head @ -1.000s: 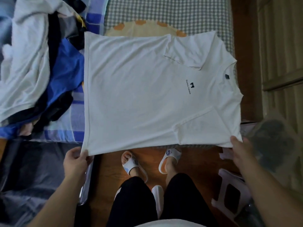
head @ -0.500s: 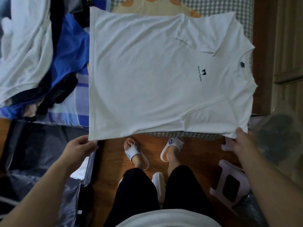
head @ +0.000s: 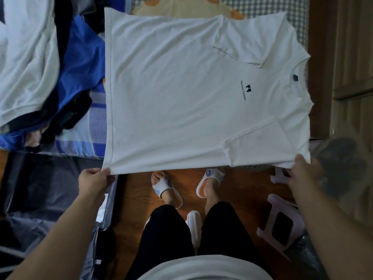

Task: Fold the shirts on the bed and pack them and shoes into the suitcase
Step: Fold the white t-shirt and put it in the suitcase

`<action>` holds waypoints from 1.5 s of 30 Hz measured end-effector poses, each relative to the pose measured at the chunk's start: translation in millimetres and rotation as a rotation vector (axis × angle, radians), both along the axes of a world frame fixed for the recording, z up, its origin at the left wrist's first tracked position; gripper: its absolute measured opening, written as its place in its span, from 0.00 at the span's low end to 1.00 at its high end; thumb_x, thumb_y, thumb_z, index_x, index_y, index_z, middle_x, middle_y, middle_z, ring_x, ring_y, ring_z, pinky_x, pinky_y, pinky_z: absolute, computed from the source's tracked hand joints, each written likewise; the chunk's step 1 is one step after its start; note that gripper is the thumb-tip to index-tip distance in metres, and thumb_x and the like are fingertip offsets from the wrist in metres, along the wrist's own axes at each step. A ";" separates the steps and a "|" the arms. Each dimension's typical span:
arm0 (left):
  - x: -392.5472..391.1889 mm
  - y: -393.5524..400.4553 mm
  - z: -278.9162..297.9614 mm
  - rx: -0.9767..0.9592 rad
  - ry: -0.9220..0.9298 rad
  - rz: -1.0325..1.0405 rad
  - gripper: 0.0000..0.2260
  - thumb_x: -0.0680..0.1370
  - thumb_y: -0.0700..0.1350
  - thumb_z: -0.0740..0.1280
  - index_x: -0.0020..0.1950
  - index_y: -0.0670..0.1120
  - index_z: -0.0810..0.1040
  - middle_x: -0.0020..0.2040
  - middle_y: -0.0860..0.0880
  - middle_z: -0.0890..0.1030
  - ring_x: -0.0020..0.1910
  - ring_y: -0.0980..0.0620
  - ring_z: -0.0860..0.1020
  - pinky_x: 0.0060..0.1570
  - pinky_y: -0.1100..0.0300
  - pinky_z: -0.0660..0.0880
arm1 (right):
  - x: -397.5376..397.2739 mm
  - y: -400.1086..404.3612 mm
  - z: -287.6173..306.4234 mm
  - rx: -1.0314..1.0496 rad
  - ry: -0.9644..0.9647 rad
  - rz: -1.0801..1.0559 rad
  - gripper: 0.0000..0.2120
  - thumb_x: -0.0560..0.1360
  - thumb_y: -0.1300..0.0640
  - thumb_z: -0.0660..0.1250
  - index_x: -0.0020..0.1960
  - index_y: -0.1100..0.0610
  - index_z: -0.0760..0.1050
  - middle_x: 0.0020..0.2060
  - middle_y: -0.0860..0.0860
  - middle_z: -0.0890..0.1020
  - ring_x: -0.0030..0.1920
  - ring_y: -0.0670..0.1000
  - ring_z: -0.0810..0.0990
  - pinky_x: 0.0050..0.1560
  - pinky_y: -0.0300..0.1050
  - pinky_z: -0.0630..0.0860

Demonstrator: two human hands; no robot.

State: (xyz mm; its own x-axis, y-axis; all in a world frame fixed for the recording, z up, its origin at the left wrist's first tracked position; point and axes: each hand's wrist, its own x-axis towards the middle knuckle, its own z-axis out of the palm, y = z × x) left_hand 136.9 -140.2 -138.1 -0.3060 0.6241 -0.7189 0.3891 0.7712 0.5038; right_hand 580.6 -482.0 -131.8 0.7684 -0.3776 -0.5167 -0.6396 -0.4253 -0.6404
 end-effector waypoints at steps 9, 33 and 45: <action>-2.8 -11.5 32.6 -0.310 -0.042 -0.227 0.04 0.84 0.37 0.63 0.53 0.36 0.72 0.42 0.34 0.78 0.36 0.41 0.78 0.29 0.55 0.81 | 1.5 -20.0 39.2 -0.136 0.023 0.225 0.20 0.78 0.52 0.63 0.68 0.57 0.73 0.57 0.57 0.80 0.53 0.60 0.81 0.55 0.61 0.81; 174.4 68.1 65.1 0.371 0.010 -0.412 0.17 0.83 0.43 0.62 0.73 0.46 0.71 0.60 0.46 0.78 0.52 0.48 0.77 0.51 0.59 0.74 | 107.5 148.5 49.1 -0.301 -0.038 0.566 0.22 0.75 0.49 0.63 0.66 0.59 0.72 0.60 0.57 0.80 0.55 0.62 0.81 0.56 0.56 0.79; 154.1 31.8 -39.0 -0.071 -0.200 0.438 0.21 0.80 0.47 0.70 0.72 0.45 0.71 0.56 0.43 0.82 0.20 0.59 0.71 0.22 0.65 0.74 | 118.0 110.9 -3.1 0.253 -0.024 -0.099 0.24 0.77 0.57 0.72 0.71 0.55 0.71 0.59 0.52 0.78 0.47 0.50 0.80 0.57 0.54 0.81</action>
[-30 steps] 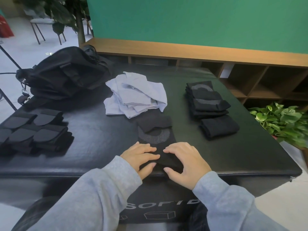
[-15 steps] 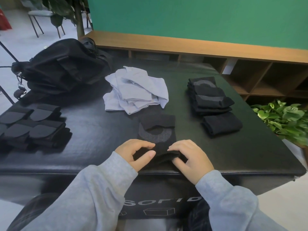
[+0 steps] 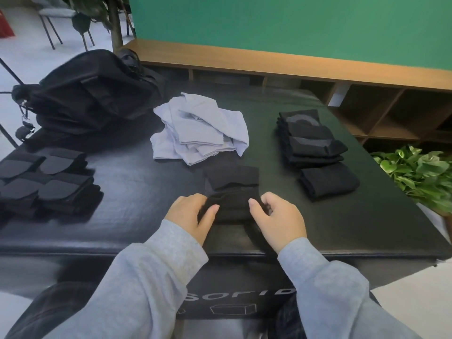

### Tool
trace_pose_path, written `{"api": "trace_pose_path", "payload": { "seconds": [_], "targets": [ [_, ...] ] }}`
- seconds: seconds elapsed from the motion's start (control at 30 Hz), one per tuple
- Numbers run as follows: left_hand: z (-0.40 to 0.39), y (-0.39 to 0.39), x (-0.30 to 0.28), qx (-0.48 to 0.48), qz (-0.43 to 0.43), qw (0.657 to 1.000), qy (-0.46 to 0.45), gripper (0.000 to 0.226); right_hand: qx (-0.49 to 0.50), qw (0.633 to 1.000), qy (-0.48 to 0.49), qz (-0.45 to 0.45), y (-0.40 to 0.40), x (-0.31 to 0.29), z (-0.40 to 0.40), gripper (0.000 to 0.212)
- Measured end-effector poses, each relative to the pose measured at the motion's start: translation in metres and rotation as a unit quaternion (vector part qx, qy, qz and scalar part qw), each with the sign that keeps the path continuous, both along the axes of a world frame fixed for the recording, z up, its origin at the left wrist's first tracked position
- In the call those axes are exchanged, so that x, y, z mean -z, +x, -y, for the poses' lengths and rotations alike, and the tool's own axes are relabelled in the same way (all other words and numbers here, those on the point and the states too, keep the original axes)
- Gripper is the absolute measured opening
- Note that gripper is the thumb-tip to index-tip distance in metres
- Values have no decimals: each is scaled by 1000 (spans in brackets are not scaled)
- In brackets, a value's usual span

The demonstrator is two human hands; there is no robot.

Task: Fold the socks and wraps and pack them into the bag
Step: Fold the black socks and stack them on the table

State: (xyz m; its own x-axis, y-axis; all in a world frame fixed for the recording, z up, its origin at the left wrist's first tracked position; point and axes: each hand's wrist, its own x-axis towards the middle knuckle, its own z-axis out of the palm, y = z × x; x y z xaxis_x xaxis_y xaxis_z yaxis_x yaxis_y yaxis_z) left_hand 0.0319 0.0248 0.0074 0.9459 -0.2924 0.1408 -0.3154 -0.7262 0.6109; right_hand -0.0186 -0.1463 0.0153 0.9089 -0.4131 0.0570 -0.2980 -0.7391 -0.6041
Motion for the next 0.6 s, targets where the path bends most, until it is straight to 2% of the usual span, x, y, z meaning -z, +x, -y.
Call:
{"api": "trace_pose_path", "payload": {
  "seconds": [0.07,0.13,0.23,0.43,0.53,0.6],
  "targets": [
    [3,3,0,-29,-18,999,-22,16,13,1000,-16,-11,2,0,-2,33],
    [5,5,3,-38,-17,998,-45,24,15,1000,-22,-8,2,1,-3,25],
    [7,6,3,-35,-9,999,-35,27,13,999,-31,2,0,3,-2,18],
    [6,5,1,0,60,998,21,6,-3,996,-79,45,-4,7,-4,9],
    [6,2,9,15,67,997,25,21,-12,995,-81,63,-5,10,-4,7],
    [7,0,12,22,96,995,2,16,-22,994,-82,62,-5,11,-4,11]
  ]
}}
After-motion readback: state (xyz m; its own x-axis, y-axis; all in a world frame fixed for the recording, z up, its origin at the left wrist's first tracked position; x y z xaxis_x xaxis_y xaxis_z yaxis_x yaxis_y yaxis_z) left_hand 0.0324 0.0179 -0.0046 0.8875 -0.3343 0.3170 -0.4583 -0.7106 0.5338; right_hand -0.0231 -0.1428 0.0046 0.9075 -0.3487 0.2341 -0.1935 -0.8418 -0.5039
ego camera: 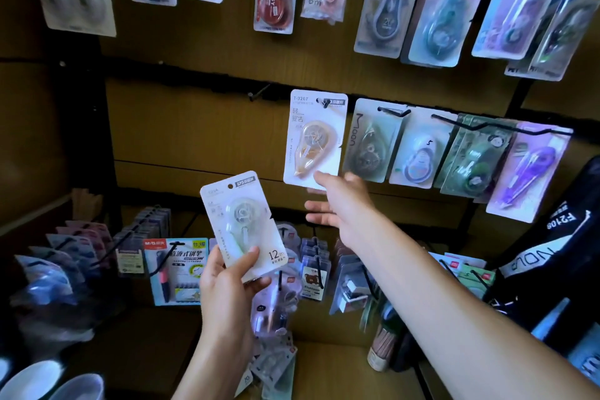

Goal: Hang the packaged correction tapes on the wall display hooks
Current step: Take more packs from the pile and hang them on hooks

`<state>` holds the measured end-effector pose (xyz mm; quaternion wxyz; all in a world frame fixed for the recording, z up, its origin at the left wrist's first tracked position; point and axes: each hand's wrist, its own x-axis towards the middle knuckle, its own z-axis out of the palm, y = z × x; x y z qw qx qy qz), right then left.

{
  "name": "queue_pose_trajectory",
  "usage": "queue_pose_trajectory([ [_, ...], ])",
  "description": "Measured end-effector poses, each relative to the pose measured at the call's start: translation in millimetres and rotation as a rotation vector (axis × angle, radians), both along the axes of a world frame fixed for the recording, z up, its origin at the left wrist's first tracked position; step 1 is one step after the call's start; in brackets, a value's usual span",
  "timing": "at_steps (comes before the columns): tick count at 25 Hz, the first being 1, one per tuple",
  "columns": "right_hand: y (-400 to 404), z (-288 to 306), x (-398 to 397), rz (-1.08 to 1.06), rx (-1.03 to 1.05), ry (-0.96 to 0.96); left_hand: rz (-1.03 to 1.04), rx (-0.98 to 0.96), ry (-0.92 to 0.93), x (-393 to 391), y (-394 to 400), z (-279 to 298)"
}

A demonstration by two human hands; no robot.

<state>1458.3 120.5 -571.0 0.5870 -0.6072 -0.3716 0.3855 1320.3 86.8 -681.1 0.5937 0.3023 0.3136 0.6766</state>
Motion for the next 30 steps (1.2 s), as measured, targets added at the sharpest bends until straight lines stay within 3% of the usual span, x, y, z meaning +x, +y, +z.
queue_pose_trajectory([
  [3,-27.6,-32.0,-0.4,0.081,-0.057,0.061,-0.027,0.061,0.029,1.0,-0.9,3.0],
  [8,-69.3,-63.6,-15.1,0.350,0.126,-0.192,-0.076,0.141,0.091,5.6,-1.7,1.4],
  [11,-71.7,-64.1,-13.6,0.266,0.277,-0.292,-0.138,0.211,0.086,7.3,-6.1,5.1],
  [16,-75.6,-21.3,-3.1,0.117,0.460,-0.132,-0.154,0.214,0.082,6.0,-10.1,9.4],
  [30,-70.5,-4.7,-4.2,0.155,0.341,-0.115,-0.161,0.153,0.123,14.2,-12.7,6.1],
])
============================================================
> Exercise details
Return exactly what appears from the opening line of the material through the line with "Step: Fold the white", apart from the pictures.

> Answer
head @ -1.000s: 
head @ -0.500s: 
head @ +0.000s: 

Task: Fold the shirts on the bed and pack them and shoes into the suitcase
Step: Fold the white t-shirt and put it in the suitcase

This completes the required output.